Table 1 and Table 2 quantitatively compare denoised images obtained using the tested denoising methods using the Peak Signal to Noise Ratio (PSNR) and Structural Similarity Index (SSIM). Table 1 presents comparative image denoising results using PNSR for the tested methods at different noise levels. The columns indicate the tested method, while rows 3–7 represent the PSNR values of denoised images obtained using the test denoising methods when the noise level is 20. The rows 10–14 represent the PSNR values of denoised images obtained with several denoising methods when the noise level is 35, rows 17–21 represent the PSNR values of denoised images obtained with several denoising methods when the noise level is 55. Table 2 is similar to Table 1, but shows results using SSIM for the tested methods at different noise levels.

As can be seen in Table 1 and Table 2, the proposed method has the highest PSNR and SSIM [37] in different noise levels can be observed, this is consistent with the visual effects of the denoised UAV images.

3.2.2. Compare Denoising Results Using Image Matching

To verify our method further, the denoised UAV images gathered by several methods are matched with the real clean UAV images so that the results of the matching experiments were employed to compare the outcomes of denoising. Scale Invariant Feature Transform (SIFT) [38] is a well-known matching algorithm in image matching based on matching methods of image local features. The quality of the matching results can often reflect the similarities of the local characteristics of the two images, and the number of matching point pairs is the standard for judging the quality of matching results. In terms of the professional characteristics, the textures of ground features are important expressions of the UAV images of local features. Therefore, the matching results of denoising UAV images by SIFT can indicate the denoising results.
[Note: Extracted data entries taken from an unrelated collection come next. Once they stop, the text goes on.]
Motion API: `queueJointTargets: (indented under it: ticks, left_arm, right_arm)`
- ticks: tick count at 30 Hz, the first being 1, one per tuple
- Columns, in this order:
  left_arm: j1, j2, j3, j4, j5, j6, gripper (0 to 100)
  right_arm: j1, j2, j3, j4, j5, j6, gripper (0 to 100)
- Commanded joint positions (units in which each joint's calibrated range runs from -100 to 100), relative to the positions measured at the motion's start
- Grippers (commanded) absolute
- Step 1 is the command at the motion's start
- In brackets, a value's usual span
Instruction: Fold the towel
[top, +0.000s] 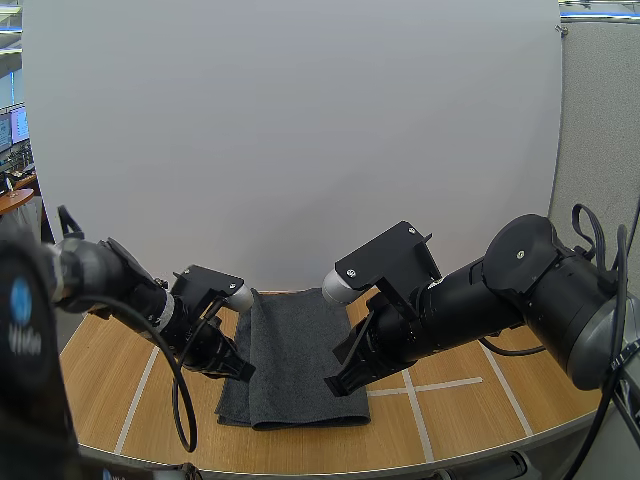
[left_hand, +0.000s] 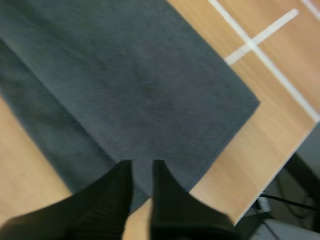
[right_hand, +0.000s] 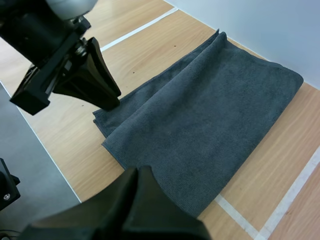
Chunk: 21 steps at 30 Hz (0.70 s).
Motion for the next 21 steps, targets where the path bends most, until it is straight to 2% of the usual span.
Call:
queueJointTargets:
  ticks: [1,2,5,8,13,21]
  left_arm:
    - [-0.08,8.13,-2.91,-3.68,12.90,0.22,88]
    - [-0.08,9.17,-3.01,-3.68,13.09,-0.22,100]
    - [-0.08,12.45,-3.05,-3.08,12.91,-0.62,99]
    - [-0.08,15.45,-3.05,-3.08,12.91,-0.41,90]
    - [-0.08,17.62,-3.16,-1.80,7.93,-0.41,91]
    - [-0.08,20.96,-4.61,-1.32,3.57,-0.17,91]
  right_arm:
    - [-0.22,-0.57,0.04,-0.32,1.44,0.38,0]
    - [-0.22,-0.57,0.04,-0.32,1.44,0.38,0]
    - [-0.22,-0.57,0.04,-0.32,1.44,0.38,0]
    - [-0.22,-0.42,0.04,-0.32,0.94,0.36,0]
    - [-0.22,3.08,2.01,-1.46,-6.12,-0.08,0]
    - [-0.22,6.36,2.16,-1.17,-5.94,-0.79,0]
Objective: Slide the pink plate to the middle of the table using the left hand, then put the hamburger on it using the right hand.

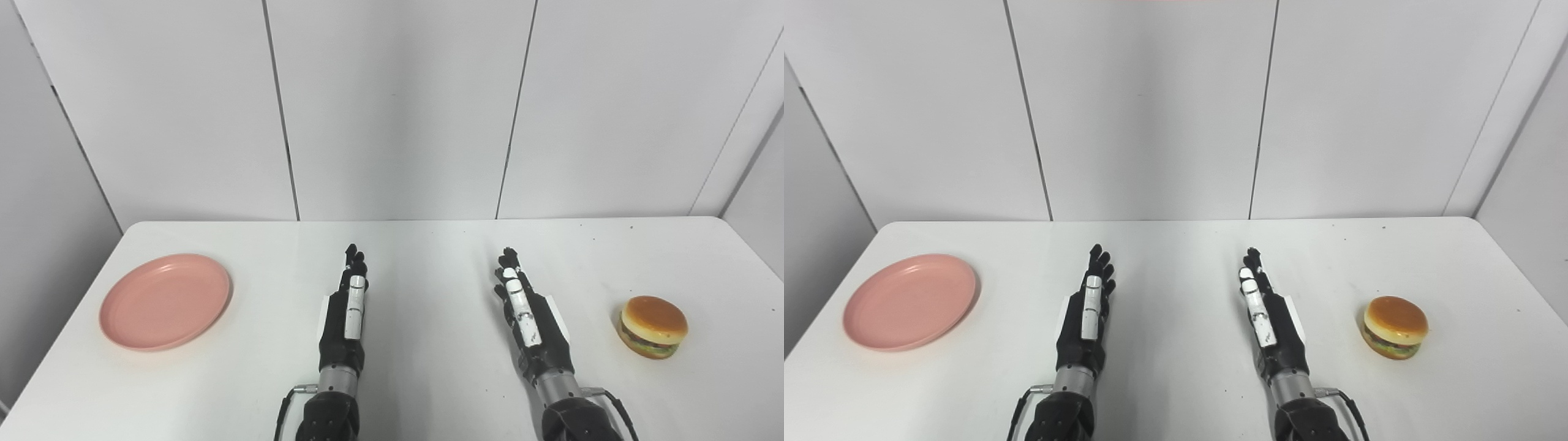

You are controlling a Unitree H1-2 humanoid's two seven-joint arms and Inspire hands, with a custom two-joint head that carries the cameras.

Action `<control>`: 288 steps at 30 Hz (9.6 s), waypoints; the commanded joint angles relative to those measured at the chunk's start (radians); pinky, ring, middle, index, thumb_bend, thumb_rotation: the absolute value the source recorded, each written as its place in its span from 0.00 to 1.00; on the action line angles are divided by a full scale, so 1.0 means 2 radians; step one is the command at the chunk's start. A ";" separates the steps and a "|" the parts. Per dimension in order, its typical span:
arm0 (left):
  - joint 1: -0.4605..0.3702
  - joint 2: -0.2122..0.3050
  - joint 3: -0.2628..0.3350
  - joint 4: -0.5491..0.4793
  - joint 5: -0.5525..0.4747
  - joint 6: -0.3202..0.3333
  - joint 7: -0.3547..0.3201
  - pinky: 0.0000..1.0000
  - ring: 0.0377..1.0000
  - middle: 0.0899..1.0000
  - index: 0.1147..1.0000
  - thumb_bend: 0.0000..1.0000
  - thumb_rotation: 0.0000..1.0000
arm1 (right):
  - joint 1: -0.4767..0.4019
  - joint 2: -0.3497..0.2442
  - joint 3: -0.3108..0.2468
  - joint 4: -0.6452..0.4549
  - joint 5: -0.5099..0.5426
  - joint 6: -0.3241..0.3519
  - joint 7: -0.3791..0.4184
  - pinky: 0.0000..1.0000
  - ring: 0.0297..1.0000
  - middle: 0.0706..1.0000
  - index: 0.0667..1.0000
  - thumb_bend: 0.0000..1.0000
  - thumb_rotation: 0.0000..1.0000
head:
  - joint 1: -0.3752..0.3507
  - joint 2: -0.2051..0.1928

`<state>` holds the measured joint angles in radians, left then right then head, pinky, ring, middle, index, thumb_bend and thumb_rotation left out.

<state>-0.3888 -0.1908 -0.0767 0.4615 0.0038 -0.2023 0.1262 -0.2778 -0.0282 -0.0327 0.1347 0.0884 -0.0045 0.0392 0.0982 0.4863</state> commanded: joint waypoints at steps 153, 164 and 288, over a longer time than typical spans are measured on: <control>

In order to ensure the objectivity of the experiment, the denoising results of the above five pieces of UAV images are used to match with the corresponding real clean UAV images by SIFT algorithm. Figure 4 and Figure 5 shows the matching results by SIFT. In Figure 4, when the noise level is 35, the labels b₁–e₁ indicates the SIFT matching result of the original clean image and the denoised image obtained by method [8], the labels b₂–e₂ indicates the SIFT matching result of the original clean image and the denoised image obtained by method [5], the labels b₃–e₃ indicates the SIFT matching result of the original clean image and the denoised image obtained by method [17], the labels b₄–e₄ indicates the SIFT matching result of the original clean image and the denoised image obtained by the proposed method. Figure 5 is similar to Figure 4, but shows results at noise level 55.

In Table 3, Column 1 denotes five randomly picked testing images, Column 2 denotes correct matching pairs of the original clean image and the denoised image obtained by method [8], Column 3 denotes correct matching pairs of the original clean image and the denoised image obtained by method [5], Column 4 denotes correct matching pairs of the original clean image and the denoised image obtained by method [17], Column 5 denotes correct matching pairs of the original clean image and the denoised image obtained by proposed method.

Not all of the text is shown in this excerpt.